## Problem details
Return only those lines of the material that contain "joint".
+++
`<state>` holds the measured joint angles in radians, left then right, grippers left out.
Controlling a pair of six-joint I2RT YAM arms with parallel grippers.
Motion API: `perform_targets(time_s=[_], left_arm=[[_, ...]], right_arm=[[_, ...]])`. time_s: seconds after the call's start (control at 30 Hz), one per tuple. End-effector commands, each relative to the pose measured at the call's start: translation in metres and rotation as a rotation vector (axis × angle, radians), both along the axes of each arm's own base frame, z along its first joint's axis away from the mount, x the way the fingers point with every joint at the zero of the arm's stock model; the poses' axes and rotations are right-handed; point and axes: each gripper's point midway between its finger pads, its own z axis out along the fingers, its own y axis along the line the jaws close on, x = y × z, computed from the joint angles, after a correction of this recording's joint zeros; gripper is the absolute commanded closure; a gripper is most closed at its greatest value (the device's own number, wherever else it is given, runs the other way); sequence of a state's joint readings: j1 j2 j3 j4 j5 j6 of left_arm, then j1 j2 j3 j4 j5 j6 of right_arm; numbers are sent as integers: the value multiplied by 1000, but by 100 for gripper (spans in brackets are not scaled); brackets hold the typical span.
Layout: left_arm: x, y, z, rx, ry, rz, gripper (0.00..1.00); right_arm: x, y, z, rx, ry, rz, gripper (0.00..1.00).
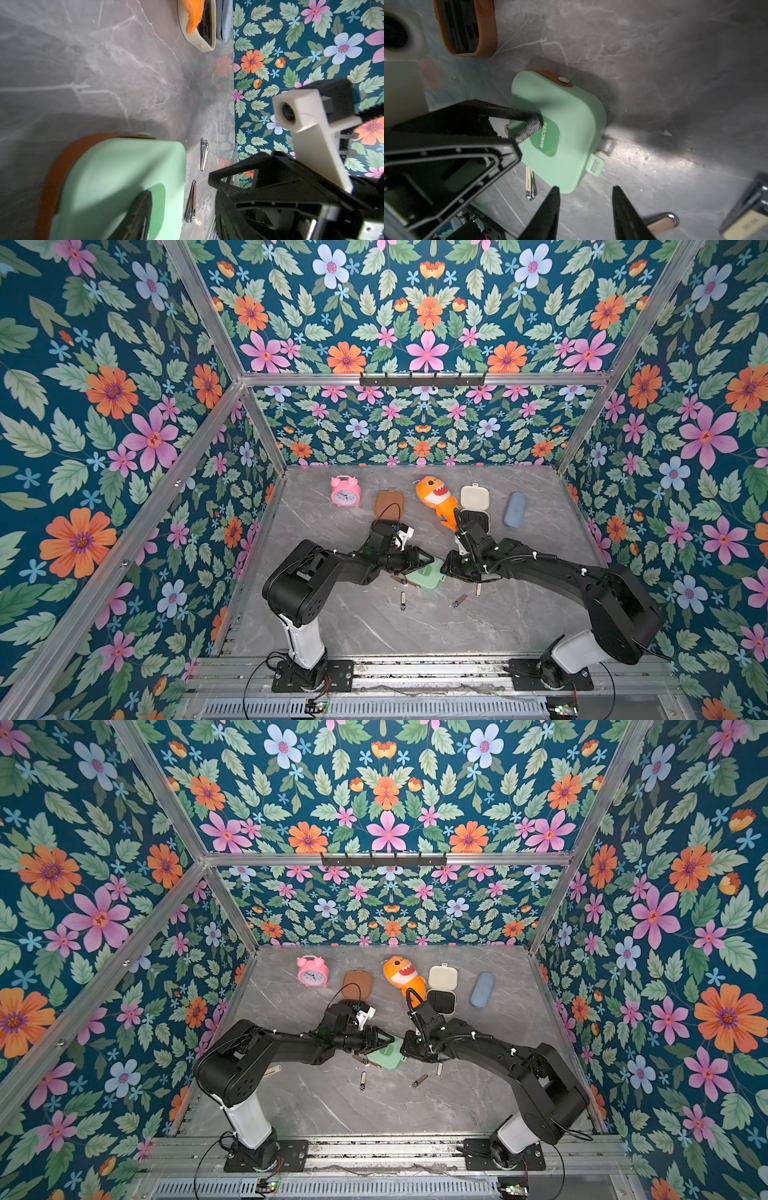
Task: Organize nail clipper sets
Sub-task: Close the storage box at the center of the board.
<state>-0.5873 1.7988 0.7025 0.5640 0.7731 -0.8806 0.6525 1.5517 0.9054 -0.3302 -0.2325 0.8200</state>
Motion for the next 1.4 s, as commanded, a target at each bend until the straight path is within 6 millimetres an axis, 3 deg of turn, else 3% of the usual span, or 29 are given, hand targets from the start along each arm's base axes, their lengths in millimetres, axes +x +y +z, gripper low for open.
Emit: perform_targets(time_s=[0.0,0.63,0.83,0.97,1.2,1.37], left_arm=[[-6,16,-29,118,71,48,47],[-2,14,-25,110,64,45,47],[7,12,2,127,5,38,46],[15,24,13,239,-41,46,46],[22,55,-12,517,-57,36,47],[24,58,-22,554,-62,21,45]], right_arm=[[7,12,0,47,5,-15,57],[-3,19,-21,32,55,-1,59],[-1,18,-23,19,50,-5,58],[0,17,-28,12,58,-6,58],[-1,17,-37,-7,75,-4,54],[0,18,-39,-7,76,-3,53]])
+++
## Response
`<state>` holds the measured joint angles in radians, left then right, grippers left out.
Controlling a pair of six-joint I2RT YAM arms with parallel grippers.
Motion API: `perform_targets(time_s=[_], left_arm=[[_, ...]], right_arm=[[_, ...]])`. time_s: seconds after the call's start (control at 30 Hz), one per tuple. End-effector commands, each relative to the pose measured at the call's start: translation in metres and rotation as a rotation vector (axis × angle, radians), both along the axes of each arm's own base frame, z along its first joint's axis away from the mount, x the way the fingers point with every joint at the zero of the arm's stock model; the poses' axes and rotations are right-handed; point and axes: each gripper's point midway between its finger pads, its own z axis out along the fingers, its own y axis along the line the jaws close on, x = y × z, computed from the joint angles, after a correction of this recording's joint zeros; gripper is the absolute commanded closure; a gripper is most closed at its greatest value (the device's own number, wherever else it is given, runs the other way); sequence of a state's joint readings: j1 j2 j3 j4 j5 j6 of left_arm, then j1 j2 j3 j4 j5 j6 of right_arm; numbers are sent as integers: the value multiplied by 1000, but by 100 for gripper (spans in brackets are not scaled); brackets hold the typical span.

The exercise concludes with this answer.